**Problem requirements**. Start at the line in the entries below that contains "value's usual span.", stop at the line that contains "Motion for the", and output exactly the lines in that span, both ends included.

**Data shown**.
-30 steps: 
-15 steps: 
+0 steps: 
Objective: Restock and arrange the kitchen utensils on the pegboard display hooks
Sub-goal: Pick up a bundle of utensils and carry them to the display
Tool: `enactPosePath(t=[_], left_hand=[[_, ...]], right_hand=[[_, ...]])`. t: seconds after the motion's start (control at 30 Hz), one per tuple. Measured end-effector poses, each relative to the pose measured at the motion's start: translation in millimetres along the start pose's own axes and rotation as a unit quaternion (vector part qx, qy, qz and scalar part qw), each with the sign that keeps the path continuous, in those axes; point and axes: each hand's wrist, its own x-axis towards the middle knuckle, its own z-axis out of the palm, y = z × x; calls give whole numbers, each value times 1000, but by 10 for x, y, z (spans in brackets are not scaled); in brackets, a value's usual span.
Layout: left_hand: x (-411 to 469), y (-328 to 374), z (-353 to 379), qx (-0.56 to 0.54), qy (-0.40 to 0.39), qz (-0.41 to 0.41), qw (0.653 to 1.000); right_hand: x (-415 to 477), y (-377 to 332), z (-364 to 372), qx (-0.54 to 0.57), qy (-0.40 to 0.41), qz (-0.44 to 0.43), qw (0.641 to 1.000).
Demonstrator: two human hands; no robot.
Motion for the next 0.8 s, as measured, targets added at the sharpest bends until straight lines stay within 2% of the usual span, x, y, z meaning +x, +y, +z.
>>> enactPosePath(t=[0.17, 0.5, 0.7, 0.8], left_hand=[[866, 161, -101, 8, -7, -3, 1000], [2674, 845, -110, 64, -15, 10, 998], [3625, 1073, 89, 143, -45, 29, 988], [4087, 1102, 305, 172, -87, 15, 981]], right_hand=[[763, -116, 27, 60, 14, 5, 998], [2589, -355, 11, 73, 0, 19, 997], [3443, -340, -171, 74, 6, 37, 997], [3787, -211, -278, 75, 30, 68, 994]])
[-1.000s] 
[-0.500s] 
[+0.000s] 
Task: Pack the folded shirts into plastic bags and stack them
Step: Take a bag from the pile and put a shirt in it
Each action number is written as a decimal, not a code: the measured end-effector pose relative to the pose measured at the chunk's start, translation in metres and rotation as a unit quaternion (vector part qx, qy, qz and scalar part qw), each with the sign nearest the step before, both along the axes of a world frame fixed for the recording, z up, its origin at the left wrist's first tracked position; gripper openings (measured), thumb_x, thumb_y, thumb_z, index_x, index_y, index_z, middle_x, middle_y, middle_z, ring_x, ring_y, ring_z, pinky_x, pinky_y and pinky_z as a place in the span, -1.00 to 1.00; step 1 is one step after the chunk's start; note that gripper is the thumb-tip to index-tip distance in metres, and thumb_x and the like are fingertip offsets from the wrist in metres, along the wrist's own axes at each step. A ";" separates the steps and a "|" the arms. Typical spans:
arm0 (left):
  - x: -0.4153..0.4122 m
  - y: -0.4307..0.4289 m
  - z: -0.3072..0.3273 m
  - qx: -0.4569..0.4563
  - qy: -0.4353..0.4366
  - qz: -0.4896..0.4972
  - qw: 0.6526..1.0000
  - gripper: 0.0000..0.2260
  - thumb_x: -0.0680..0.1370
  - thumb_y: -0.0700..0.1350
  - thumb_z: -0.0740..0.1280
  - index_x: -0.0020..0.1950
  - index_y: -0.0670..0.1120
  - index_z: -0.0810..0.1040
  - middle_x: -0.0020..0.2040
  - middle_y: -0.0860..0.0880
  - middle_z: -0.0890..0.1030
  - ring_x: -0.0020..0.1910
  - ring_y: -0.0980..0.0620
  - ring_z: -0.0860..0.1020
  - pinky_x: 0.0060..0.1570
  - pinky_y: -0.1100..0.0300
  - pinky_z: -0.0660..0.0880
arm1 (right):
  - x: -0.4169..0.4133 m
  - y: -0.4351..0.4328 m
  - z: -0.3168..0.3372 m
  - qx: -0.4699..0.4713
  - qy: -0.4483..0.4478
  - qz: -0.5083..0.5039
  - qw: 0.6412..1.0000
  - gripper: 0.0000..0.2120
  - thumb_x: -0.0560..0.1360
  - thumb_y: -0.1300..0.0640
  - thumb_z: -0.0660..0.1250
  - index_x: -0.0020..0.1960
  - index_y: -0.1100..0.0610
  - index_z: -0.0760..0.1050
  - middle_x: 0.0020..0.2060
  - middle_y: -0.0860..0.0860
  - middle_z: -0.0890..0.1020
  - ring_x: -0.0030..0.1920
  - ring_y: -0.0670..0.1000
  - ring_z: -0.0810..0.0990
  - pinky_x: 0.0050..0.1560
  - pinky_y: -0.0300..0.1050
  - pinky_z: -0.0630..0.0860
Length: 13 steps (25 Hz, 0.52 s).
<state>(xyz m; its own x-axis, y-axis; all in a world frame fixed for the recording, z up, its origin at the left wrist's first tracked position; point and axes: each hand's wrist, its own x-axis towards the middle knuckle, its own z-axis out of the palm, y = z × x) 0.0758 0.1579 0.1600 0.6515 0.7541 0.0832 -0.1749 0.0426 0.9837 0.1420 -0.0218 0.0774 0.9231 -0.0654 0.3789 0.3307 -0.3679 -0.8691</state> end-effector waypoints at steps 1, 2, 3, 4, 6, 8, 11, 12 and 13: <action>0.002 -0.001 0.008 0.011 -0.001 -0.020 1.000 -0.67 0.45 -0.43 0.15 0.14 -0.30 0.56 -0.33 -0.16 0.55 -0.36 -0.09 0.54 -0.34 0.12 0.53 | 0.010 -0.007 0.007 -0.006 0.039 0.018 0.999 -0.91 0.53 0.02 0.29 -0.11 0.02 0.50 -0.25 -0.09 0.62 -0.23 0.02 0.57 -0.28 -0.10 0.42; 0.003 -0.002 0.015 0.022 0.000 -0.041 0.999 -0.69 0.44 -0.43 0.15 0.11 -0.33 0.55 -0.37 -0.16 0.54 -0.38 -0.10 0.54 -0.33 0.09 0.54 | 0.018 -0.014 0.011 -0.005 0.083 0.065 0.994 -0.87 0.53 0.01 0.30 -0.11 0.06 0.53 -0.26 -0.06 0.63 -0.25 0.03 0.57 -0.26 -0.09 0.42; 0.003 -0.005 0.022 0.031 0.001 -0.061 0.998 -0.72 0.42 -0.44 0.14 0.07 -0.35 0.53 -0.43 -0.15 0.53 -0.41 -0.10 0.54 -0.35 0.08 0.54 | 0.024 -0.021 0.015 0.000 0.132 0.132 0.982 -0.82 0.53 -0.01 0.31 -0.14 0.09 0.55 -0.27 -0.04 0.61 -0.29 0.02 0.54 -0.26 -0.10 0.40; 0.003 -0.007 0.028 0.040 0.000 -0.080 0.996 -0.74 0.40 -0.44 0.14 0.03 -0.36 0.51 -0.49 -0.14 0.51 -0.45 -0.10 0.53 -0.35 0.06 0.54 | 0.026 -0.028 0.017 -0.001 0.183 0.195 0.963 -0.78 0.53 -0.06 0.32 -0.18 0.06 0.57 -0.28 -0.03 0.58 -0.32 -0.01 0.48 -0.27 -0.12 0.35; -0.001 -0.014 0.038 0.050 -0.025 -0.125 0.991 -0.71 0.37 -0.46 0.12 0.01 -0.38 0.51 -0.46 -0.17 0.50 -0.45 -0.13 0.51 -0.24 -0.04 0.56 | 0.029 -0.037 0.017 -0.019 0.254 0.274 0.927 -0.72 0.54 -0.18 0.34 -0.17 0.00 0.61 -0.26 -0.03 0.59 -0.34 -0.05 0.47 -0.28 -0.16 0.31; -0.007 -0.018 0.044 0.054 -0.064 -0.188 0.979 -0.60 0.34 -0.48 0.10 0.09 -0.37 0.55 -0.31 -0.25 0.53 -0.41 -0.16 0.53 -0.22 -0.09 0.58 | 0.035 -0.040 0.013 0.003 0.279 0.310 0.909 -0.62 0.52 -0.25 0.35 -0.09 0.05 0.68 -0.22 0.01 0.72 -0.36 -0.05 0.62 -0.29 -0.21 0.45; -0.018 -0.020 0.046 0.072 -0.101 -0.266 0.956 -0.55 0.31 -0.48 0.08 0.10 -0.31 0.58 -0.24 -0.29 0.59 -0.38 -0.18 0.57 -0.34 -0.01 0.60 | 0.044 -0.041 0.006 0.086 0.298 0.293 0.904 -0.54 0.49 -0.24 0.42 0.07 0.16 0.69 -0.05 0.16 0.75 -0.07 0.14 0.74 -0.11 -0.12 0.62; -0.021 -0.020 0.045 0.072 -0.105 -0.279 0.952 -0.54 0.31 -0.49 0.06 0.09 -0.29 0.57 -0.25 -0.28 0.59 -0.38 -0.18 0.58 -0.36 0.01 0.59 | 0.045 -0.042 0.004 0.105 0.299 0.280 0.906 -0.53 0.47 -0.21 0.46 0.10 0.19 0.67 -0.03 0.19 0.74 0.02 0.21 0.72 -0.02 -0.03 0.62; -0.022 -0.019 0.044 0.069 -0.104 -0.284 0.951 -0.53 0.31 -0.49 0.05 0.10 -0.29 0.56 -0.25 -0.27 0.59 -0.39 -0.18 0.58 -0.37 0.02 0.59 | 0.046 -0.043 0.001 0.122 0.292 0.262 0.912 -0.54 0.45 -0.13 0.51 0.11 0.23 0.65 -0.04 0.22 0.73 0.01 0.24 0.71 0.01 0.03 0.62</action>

**Exercise solution**.
Tool: `enactPosePath(t=[_], left_hand=[[_, ...]], right_hand=[[_, ...]])`. t: seconds after the motion's start (control at 30 Hz), one per tuple. Measured end-effector poses, each relative to the pose measured at the motion's start: translation in millimetres along the start pose's own axes and rotation as a unit quaternion (vector part qx, qy, qz and scalar part qw), each with the sign that keeps the path continuous, in those axes; point and axes: each hand's wrist, its own x-axis towards the middle knuckle, its own z-axis out of the palm, y = z × x; calls give whole numbers, each value times 1000, but by 10 for x, y, z (spans in brackets are not scaled); in brackets, a value's usual span.
Layout: left_hand: x (-411 to 469), y (-328 to 374), z (-353 to 379), qx (-0.56 to 0.54), qy (-0.40 to 0.39), qz (-0.41 to 0.41), qw (0.653 to 1.000); right_hand: x (-415 to 477), y (-377 to 332), z (-364 to 372), qx (-0.54 to 0.57), qy (-0.40 to 0.41), qz (-0.44 to 0.43), qw (0.641 to 1.000).
Demonstrator: two human hands; no robot.
Motion for the next 0.8 s, as measured, targets added at the sharpest bends until straight lines stay within 2% of the usual span, x, y, z meaning +x, +y, +z.

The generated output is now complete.